После того, как он отправил ее в подвал на вразумление, они ни разу не видались. По сообщениям десятских, Марфа с перепугу засела дома и кофейным ремеслом более не промышляла. Поняла, видать, что бедокурить можно до известного предела. Следовало бы как-то исправить причиненный ею вред, но Архаров подумал - и решил похоронить всю эту историю вместе с Каином. Он один знал, куда подевалось уворованное по Марфиной наводке добро, - значит, так Бог судил, чтобы оно уж не отыскалось. А гоняться за его разбежавшимися подручными и тратить на них время, зная, что они непременно все свои грехи свалят на покойника, нелепо.
Когда выдался у него свободный час, Архаров поехал к Марфе мириться.
Инвалид Тетеркин, увидев его выходящим из экипажа, чуть заикой не сделался.
– Молчи, - велел Архаров и пошел к крыльцу.
Марфа в своем розовом гнездышке была занята делом - сама, взгромоздившись на стул, вколачивала в стенку гвозди. Получалось это у нее довольно ловко. Очередная девчонка, взятая для услуг и сомнительного воспитания, стояла возде стула и подавала гвозди.
Архаров молча воззрился на это диво. Марфа повернулась.
Сперва на лице отобразился испуг. Потом - тревога, возможно, за Клавароша. Потом же, когда Марфа окончательно поняла, что беда миновала, - превеликое облегчение.
– Вовремя явился! Сейчас новокупку обмывать станем! - воскликнула она. - Машка, тащи ее сюда!
И прямо при Архарове на стену повесили гобелен, на котором был выткан тускло-розовый купидон чудовищных размеров.
– Ему бы в гренадерском полку служить, - вместо комплимента сказал Архаров.
– Мне теперь иного нельзя. Была молоденькой - и купидон при мне состоял вот такой, вроде петушка. А теперь-то я такова стала, что купидон надобен мне под стать. Малютка с моими заботами не управится!
– Слезай, Марфа, потолкуем.
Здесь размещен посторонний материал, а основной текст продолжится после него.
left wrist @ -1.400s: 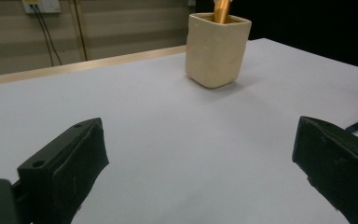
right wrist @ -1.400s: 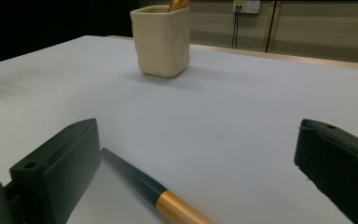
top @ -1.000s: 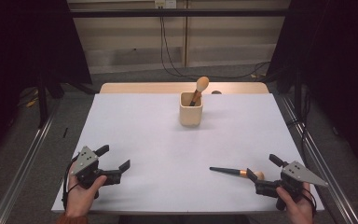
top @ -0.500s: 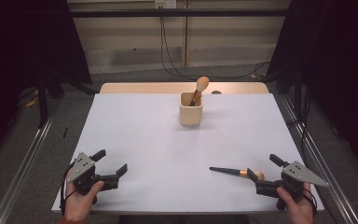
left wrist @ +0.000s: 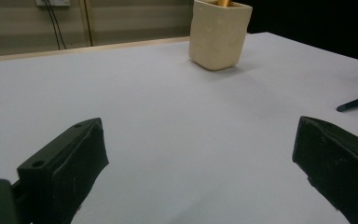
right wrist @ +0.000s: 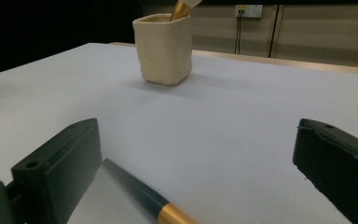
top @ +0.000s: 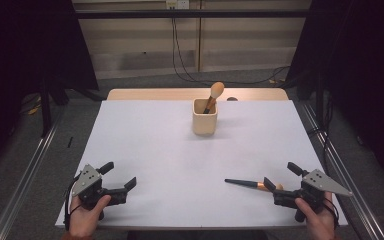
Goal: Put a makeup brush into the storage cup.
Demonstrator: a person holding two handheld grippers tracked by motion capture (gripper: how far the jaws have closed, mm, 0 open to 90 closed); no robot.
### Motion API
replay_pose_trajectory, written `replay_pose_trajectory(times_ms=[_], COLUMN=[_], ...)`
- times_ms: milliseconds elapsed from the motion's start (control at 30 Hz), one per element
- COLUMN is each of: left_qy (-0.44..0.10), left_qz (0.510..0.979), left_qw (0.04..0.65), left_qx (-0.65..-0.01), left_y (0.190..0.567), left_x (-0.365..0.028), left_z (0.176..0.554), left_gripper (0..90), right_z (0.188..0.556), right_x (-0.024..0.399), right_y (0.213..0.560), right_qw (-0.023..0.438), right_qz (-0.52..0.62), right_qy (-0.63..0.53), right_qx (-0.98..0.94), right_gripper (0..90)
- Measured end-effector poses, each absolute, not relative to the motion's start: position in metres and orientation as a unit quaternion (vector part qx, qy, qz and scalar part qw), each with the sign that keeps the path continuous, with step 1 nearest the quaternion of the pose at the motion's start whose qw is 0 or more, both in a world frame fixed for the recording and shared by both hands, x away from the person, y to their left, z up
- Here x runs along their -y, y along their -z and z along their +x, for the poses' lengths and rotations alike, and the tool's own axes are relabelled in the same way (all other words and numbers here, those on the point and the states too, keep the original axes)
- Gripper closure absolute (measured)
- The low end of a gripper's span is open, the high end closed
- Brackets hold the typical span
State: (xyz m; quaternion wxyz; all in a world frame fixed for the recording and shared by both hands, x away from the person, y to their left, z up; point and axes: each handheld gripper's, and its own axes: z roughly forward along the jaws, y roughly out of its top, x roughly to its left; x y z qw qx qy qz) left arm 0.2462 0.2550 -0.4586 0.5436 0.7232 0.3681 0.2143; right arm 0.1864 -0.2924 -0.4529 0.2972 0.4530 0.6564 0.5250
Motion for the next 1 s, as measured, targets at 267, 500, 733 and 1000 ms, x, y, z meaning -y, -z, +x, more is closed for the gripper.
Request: replay_pose_trajectory(times_ms=[267, 500, 733, 1000], left_qy=[-0.221, -0.223, -0.225, -0.225], left_qz=[0.721, 0.724, 0.722, 0.723], left_qw=[0.546, 0.544, 0.544, 0.544], left_qx=[-0.365, -0.361, -0.364, -0.362], left_y=[0.457, 0.457, 0.457, 0.457], left_x=[-0.255, -0.255, -0.255, -0.254], left_z=[0.244, 0.245, 0.246, 0.247], left_gripper=[2.7, 2.7, 2.7, 2.7], right_z=[0.201, 0.211, 0.229, 0.242], right_x=[0.287, 0.286, 0.282, 0.278], right_y=[0.447, 0.445, 0.443, 0.440], right_qw=[0.286, 0.277, 0.264, 0.240], right_qz=[0.437, 0.436, 0.423, 0.409], right_qy=[-0.527, -0.529, -0.517, -0.487], right_qx=[-0.671, -0.673, -0.696, -0.733], right_gripper=[0.5, 0.1, 0.8, 0.6])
Мне, поди, тоже такой гренадер теперь надобен.
Марфа смутилась - решила, что это намек на ее неисполненное обещание отвести к Архарову Наташку.
– Пойдем, сударь, вниз, - пригласила она. - Угостимся, чем Бог послал.
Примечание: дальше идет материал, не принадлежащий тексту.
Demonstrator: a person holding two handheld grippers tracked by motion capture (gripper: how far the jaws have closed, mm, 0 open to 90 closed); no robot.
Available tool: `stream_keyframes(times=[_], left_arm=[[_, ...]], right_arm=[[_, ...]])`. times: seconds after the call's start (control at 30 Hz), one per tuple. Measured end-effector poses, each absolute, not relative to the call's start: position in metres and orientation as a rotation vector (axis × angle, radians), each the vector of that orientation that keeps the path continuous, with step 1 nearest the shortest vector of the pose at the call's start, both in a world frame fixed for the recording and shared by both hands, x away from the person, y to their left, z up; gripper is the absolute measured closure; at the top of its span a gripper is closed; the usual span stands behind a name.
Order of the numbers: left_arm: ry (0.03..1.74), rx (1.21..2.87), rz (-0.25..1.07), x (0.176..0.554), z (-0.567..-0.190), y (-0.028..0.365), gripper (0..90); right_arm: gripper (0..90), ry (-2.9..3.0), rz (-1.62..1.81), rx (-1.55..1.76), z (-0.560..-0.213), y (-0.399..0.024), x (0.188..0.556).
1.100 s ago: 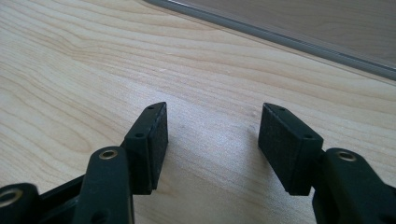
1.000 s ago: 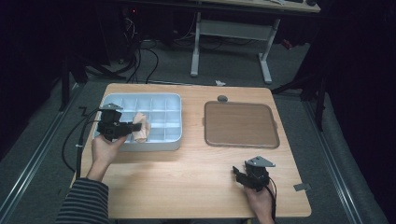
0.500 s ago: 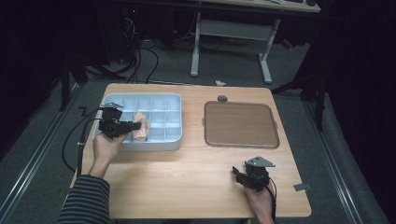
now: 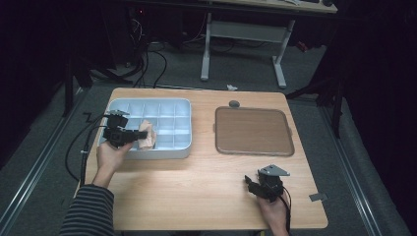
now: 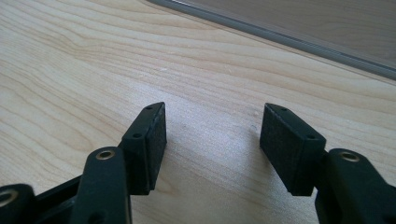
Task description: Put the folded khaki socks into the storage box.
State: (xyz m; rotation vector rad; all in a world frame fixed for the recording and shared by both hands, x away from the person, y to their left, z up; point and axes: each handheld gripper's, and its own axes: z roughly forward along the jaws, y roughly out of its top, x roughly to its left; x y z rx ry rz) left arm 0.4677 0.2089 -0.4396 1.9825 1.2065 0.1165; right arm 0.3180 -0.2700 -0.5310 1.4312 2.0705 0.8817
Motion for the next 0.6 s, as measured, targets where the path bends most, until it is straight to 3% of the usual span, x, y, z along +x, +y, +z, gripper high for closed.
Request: stream_keyframes(times=[0.6], left_arm=[[1.235,2.024,0.086,0.4731,-0.4499,0.2037,77.6]], right_arm=[[40.7,2.072,0.883,1.431,-0.5311,-0.27,0.318]])
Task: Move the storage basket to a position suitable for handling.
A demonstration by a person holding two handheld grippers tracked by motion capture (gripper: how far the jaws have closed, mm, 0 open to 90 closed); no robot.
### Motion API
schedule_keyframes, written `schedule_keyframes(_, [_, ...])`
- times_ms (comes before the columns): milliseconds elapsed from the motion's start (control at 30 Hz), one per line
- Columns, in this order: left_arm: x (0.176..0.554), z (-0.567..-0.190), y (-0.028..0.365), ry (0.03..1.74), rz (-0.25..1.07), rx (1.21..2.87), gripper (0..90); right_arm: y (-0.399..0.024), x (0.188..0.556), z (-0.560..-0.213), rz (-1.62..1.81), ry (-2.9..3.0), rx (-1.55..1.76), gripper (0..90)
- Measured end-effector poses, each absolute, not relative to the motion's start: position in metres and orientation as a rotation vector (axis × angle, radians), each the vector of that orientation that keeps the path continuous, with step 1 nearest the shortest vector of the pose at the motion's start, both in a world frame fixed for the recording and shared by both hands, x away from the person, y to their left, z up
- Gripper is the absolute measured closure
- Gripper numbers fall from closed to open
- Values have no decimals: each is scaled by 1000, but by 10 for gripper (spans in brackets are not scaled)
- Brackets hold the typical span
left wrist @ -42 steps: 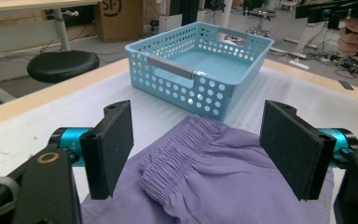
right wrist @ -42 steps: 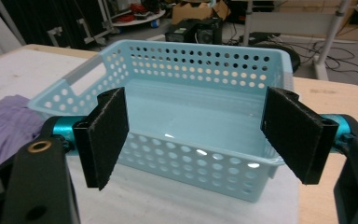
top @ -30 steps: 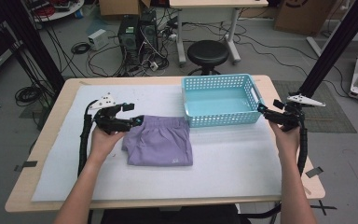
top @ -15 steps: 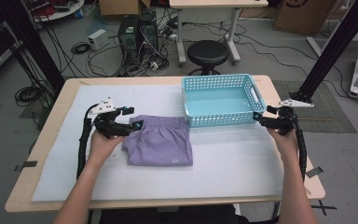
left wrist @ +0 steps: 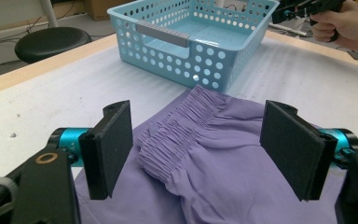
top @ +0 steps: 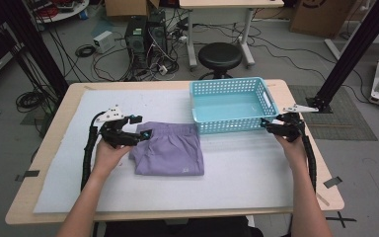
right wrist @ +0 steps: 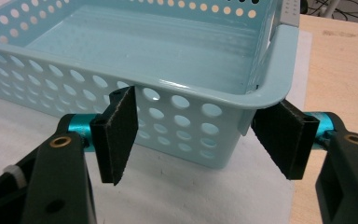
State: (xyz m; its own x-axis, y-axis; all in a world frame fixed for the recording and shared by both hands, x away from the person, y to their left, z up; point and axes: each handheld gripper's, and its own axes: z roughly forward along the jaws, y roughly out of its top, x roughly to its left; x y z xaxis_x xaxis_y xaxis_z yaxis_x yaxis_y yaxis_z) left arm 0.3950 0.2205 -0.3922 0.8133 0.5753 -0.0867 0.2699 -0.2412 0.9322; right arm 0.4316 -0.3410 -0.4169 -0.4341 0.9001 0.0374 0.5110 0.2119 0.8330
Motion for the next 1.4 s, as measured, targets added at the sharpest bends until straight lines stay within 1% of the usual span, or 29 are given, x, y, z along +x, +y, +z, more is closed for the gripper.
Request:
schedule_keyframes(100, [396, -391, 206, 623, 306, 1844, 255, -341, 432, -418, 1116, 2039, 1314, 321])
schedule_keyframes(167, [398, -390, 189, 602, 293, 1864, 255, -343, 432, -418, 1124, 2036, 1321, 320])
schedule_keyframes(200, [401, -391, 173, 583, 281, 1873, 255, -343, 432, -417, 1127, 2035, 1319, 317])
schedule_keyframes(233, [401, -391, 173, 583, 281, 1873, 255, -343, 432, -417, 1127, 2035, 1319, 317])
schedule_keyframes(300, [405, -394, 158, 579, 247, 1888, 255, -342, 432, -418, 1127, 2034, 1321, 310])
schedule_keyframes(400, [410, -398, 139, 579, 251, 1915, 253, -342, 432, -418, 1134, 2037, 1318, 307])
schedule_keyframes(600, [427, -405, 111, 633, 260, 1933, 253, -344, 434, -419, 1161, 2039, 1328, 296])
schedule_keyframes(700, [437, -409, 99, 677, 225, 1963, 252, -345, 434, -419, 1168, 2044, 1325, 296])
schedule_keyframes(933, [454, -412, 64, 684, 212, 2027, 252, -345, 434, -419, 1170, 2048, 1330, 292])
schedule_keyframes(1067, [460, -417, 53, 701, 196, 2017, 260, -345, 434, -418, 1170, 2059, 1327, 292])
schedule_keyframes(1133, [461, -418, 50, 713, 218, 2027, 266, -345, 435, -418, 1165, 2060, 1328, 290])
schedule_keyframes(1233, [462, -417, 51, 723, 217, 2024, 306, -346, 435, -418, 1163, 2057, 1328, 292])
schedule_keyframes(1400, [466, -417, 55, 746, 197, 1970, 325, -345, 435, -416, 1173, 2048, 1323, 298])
Архаров не возражал - за столом такие задачки решаются как-то проще.
Но, выпив и закусив, начал он издалека.
– А что Дуня? - спросил Архаров после нескольких словесных маневров. - Бываешь ведь у нее?
– А вот и съездил бы к ней, сударь, утешил, - отвечала каким-то не своим, а весьма зловредным голоском Марфа. - Сказывали, много она по своему покойному Гавриле Павловичу плакала.
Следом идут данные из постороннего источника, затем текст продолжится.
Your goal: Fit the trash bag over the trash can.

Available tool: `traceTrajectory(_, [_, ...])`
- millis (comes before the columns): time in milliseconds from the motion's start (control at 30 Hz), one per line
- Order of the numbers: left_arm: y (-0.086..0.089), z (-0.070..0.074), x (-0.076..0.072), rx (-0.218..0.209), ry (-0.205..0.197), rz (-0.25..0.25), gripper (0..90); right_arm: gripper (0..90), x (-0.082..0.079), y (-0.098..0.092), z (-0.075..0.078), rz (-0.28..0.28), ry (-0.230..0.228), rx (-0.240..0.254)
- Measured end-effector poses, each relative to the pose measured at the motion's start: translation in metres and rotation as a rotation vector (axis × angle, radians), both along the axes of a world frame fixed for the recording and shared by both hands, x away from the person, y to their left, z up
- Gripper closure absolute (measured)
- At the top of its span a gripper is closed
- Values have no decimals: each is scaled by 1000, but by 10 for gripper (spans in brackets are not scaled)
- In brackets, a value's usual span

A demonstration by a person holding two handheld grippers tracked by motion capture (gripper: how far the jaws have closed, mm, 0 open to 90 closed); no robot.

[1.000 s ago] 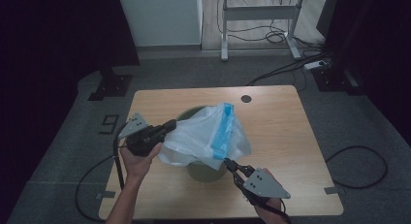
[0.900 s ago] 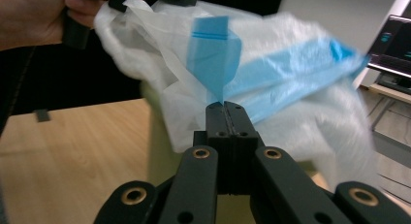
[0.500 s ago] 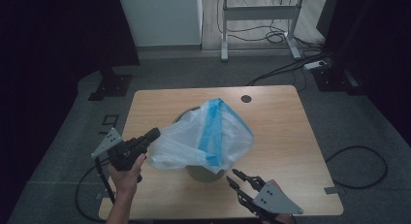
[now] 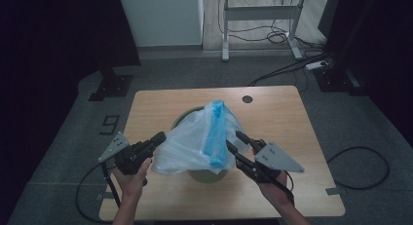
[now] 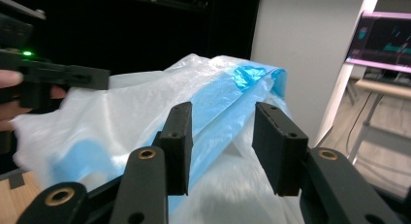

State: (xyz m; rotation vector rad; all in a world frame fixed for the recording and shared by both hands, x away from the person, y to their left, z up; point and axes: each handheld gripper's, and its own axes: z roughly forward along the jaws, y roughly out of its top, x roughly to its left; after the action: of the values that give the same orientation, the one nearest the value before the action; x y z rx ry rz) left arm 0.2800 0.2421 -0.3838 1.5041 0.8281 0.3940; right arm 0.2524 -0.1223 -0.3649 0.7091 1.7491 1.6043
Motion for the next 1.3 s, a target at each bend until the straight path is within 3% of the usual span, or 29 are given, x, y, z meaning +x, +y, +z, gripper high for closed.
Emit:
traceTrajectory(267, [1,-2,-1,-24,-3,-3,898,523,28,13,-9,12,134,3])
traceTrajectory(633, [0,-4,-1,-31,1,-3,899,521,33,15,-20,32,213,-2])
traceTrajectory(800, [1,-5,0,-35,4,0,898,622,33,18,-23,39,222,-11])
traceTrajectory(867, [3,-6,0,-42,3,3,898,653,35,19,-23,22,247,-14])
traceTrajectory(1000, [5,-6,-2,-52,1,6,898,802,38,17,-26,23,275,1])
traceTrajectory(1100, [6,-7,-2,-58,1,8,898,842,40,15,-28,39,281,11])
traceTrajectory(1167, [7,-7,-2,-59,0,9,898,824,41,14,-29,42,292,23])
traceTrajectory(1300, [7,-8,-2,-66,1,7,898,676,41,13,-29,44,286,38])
Архаров даже несколько смутился - он не представлял себе, как в таких случаях наносятся визиты. То есть, в приличном семействе он бы уж додумался, что сказать, сумел соблюсти правила светского обхождения. Но ехать соболезновать мартоне по случаю смерти сожителя - такого казуса светское обхождение, поди, и не знало.
Однако Марфино лицо при упоминании Дунькиного имени выразило явное неудовольствие…
– Да ты сама-то у нее была? - спросил обер-полицмейстер.
– Была! Их сиятельство никого принимать не изволят! Как знатные барыни, льют слезы в опочивальне!
Архаров покосился на сводню.
Дунька, несомненно, по-своему привязалась к покойному Захарову. Но столь возвышенная скорбь была не в ее вкусе. Да и, позвольте, она ж провела ночь с обер-полицмейстером уже после смерти своего покровителя…
– Так еще сходи.
– Да ну ее. Надоест ей нос задирать - сама прибежит, - старательно показывая беззаботность, отвечала Марфа.